## What you should do
Exact copies of all the lines below are required, with the pictures omitted.

## Data shown
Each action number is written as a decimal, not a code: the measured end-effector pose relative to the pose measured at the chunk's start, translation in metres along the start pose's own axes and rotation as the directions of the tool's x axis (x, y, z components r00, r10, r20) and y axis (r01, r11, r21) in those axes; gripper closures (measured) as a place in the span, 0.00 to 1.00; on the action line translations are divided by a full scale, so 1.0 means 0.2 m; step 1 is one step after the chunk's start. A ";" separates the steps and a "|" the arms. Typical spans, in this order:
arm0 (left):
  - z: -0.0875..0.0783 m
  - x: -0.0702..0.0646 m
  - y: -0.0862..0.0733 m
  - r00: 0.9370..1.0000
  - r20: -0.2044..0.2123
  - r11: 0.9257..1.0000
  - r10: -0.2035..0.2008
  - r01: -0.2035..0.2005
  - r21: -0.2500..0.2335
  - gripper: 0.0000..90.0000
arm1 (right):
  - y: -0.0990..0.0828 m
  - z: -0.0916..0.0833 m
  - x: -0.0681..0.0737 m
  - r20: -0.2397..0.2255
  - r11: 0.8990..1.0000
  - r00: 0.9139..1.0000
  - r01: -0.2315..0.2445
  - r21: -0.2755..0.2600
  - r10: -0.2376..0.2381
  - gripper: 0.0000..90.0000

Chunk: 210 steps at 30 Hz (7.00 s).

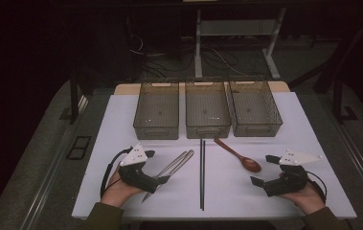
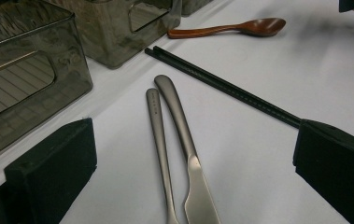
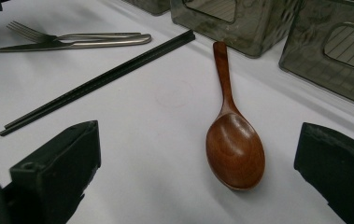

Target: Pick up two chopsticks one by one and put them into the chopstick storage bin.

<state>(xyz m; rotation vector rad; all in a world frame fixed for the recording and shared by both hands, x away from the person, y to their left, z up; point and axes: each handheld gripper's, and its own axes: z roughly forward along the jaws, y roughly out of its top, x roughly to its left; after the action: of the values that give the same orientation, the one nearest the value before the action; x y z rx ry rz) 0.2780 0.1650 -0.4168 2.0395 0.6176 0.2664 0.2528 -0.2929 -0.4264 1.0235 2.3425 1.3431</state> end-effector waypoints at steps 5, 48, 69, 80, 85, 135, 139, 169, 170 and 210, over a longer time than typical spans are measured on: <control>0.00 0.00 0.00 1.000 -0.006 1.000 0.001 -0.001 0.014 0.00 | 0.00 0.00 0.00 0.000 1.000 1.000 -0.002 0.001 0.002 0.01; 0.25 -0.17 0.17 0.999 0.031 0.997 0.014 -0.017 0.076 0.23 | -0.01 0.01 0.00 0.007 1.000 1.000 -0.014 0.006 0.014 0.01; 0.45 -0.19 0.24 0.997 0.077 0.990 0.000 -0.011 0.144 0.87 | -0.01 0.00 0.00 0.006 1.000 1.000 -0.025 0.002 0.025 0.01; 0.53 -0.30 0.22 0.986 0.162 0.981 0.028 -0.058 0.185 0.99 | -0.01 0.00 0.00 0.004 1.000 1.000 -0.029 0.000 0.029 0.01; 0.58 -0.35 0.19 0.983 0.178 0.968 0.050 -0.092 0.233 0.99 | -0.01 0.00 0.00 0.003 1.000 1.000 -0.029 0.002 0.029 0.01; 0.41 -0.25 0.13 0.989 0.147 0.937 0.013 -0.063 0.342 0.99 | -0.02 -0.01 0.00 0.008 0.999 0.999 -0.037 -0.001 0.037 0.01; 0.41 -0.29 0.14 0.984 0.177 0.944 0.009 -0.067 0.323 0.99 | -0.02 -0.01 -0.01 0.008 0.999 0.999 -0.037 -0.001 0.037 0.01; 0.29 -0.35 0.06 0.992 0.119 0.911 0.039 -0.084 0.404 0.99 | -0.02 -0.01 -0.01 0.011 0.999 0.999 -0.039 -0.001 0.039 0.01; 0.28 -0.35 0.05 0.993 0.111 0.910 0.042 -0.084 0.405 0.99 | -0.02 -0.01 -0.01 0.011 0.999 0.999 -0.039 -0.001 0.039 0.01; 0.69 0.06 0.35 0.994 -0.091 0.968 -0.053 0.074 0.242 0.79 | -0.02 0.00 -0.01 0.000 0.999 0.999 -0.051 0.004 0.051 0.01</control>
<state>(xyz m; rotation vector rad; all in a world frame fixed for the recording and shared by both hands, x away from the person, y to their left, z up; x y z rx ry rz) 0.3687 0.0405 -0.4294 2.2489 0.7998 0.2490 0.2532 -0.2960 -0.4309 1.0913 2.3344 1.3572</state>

## Result
Each action number is written as a decimal, not a code: the measured end-effector pose relative to the pose measured at the chunk's start, translation in metres along the start pose's own axes and rotation as the directions of the tool's x axis (x, y, z components r00, r10, r20) and y axis (r01, r11, r21) in those axes; gripper closures (measured) as a place in the span, 0.00 to 1.00; on the action line translations are divided by a full scale, so 1.0 means 0.2 m; step 1 is one step after the chunk's start. A ";" separates the steps and a "|" the arms. Typical spans, in this order:
arm0 (left):
  - z: -0.0875..0.0783 m
  - x: -0.0702..0.0646 m
  - y: -0.0862..0.0733 m
  - r00: 0.9370..1.0000
  - r20: -0.2044..0.2123
  - r11: 0.9257..1.0000
  - r10: -0.2035..0.2008
  - r01: -0.2035..0.2005
  - r21: -0.2500..0.2335
  - gripper: 0.0000..90.0000
arm1 (right):
  - y: -0.0990..0.0828 m
  - z: -0.0916..0.0833 m
  - x: -0.0681..0.0737 m
  - r20: -0.2397..0.2255
  - r11: 0.8990..1.0000
  - r00: 0.9139..1.0000
  - r01: -0.2315..0.2445
  - r21: -0.2755..0.2600
  - r10: -0.2376..0.2381
  - gripper: 0.0000..90.0000

Chunk: 210 steps at 30 Hz (7.00 s).


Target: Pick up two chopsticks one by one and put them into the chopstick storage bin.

<state>(xyz m; rotation vector rad; all in a world frame fixed for the recording and shared by both hands, x away from the person, y to their left, z up; point and axes: each handheld gripper's, and its own axes: z roughly forward along the jaws, y roughly out of its top, x roughly to its left; after the action: of the values that give the same orientation, the one nearest the value before the action; x y z rx ry rz) 0.2780 0.1650 -0.4168 2.0395 0.6176 0.2664 0.2528 -0.2929 -0.4264 1.0235 2.3425 1.3431</state> end-effector waypoints at steps 5, 48, 69, 80, 85, 135, 139, 169, 170 and 210, over a longer time than typical spans are measured on: <control>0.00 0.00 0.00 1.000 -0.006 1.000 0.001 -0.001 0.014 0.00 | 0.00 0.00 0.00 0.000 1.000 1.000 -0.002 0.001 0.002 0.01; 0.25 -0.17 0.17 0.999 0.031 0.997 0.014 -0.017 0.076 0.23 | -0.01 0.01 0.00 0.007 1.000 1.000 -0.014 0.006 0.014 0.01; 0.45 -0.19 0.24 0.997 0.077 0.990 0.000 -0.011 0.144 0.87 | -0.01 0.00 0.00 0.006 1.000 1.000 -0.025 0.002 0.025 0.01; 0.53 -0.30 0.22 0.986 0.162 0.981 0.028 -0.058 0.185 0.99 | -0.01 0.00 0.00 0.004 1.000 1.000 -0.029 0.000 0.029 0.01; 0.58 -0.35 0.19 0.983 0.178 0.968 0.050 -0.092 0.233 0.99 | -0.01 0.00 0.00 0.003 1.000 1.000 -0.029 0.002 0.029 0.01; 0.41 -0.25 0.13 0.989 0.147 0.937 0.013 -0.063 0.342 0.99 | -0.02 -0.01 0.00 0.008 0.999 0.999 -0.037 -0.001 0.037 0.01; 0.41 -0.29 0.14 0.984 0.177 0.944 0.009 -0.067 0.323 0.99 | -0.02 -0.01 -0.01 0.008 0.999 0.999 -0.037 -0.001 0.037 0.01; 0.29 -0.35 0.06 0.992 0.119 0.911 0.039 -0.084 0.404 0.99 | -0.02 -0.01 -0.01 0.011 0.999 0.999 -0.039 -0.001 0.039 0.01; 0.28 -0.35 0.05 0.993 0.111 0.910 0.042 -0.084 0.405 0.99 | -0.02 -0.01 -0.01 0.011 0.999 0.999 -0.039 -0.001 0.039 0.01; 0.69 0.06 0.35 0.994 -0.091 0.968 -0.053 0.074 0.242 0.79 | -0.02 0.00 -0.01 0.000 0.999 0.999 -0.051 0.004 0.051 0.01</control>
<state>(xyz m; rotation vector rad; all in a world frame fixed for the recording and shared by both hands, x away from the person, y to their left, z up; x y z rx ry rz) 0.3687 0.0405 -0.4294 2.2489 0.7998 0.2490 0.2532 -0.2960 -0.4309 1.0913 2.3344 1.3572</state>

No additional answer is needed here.